Big Data Management User Guide > Monitoring Mappings in the Hadoop Environment > Blaze Engine Monitoring
  

Blaze Engine Monitoring

You can monitor statistics and view log events for a Blaze engine mapping job in the Monitor tab of the Administrator tool. You can also monitor mapping jobs for the Blaze engine in the Blaze Job Monitor web application.
The following image shows the Monitor tab in the Administrator tool:
The Monitor tab is selected in the Administrator tool. The Execution Statistics view is selected, and the navigator shows Ad Hoc Jobs selected on the left. A list of jobs appears in the contents panel.
The Monitor tab has the following views:

Summary Statistics

Use the Summary Statistics view to view graphical summaries of object states and distribution across the Data Integration Services. You can also view graphs of the memory and CPU that the Data Integration Services used to run the objects.

Execution Statistics

Use the Execution Statistics view to monitor properties, run-time statistics, and run-time reports. In the Navigator, you can expand a Data Integration Service to monitor Ad Hoc Jobs or expand an application to monitor deployed mapping jobs or workflows
When you select Ad Hoc Jobs, deployed mapping jobs, or workflows from an application in the Navigator of the Execution Statistics view, a list of jobs appears in the contents panel. The contents panel displays jobs that are in the queued, running, completed, failed, aborted, and cancelled state. The Data Integration Service submits jobs in the queued state to the cluster when enough resources are available.
The contents panel groups related jobs based on the job type. You can expand a job type to view the related jobs under it.
Access the following views in the Execution Statistics view:
Properties
The Properties view shows the general properties about the selected job such as name, job type, user who started the job, and start time of the job. You can also monitor jobs on the Hadoop cluster from the Monitoring URL that appears for the mapping in the general properties. The Monitoring URL opens the Blaze Job Monitor in a web page. The Blaze Job Monitor displays detailed monitoring statistics for a mapping such as the number of grid tasks, grid segments, or tasklets, and recovery attempts for each tasklet.
Blaze Execution Plan
The Blaze execution plan displays the Blaze engine script that the Data Integration Service generates based on the mapping logic. The execution plan includes the tasks that the script depends on. Each script has a unique identifier.
Summary Statistics
The Summary Statistics view appears in the details panel when you select a mapping job in the contents panel. The Summary Statistics view displays throughput and resource usage statistics for the job.
You can view the following throughput statistics for the job:
Detailed Statistics
The Detailed Statistics view appears in the details panel when you select a mapping job in the contents panel. The Detailed Statistics view displays graphs of the throughput and resource usage statistics for the job run.

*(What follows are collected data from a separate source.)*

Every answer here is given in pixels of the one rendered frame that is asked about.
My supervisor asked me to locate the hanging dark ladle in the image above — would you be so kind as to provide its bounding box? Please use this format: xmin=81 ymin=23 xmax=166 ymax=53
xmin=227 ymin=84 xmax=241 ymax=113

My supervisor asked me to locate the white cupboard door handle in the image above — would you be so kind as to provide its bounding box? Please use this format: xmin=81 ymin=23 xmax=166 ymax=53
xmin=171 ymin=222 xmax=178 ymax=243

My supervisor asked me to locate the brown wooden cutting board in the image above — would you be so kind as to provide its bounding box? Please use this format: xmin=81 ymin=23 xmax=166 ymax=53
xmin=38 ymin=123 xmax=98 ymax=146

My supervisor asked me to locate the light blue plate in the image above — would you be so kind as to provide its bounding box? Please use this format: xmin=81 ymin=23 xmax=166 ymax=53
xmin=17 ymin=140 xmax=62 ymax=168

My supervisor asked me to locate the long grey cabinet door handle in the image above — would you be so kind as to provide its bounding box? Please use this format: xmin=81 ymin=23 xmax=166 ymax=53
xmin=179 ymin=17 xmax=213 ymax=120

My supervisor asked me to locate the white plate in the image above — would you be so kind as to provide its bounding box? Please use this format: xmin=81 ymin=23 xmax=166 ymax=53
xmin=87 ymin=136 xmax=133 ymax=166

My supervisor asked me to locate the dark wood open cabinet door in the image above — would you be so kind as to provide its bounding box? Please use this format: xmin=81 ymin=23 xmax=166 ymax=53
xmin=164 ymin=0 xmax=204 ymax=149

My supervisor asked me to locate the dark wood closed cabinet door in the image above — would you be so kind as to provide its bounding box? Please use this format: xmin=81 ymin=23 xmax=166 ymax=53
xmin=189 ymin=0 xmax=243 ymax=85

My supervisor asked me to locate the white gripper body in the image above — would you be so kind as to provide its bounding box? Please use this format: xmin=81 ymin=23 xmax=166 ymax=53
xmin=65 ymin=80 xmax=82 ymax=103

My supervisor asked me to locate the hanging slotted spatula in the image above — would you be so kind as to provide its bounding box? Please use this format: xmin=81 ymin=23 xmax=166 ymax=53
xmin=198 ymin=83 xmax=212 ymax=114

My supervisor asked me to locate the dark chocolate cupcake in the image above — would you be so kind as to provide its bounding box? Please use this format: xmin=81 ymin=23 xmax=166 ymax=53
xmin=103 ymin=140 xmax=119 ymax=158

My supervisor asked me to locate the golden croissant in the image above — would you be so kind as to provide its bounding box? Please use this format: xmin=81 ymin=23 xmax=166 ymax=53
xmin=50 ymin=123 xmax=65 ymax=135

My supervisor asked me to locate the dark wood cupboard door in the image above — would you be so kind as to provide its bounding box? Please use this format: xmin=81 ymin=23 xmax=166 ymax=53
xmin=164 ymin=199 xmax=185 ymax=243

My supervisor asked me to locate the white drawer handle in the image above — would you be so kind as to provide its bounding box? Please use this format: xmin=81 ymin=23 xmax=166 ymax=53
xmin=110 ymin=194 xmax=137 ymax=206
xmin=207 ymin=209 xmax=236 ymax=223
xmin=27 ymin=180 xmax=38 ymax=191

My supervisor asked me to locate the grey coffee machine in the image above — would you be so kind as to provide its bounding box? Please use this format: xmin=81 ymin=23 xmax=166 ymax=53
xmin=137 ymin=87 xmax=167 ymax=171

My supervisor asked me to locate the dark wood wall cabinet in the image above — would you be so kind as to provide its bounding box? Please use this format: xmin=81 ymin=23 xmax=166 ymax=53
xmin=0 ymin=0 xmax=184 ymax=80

Blaze Job Monitoring Application

Use the Blaze Job Monitor application to monitor Blaze engine jobs on the Hadoop cluster.
You configure the host that starts the Blaze Job Monitor in the Hadoop connection properties. You might want to configure the Blaze Job Monitor address to avoid conflicts with other users on the same cluster, or if you have access to a limited number of nodes. If you do not configure the Blaze Job Monitor address, the Grid Manager starts the host on the first alphabetical cluster node with a default port of 9080.
The Blaze engine monitoring URL appears in the Monitor tab of the Administrator tool when you view a Blaze engine mapping job. When you click the URL, the Blaze engine monitoring application opens in a web page.
Note: You can also access the Blaze Job Monitor through the LDTM log. After the session load summary, the log displays a list of segments within the grid task. Each segment contains a link to the Blaze Job Monitor. Click on a link to see the execution details of that segment.
You configure the host that starts the Blaze Job Monitor in the Hadoop connection properties. The default address is <hostname>:9080.
The following image shows the Blaze Job Monitor:
The Blaze Job Monitor displays several tasklet attempts along with their start time, end time, elapsed time, state, and host name. The Log button is also available on the right side of the page for each tasklet attempt.
Use the Task History panel on the left to filter Blaze mapping jobs by the following criteria:
The Blaze Job Monitor displays the task history for mapping jobs with the same namespace. You can monitor properties for a task such as start time, end time, elapsed time, or state of the task. You can also view log events. If you filter mapping jobs by grid segment, you can mouse over a grid segment to view the logical name of the segment.
By default, the Blaze Job Monitor automatically refreshes the list of tasks every five seconds and reverts to the first page that displays tasks. Disable auto refresh if you want to browse through multiple pages. To turn off automatic refresh, click Action > Disable Auto Refresh.
The Blaze Job Monitor displays the first 100,000 grid tasks run in the past seven days. The Blaze Job Monitor displays the grid segments, tasklets, and tasklet attempts for grid tasks that are running and grid tasks that were accessed in the last 30 minutes.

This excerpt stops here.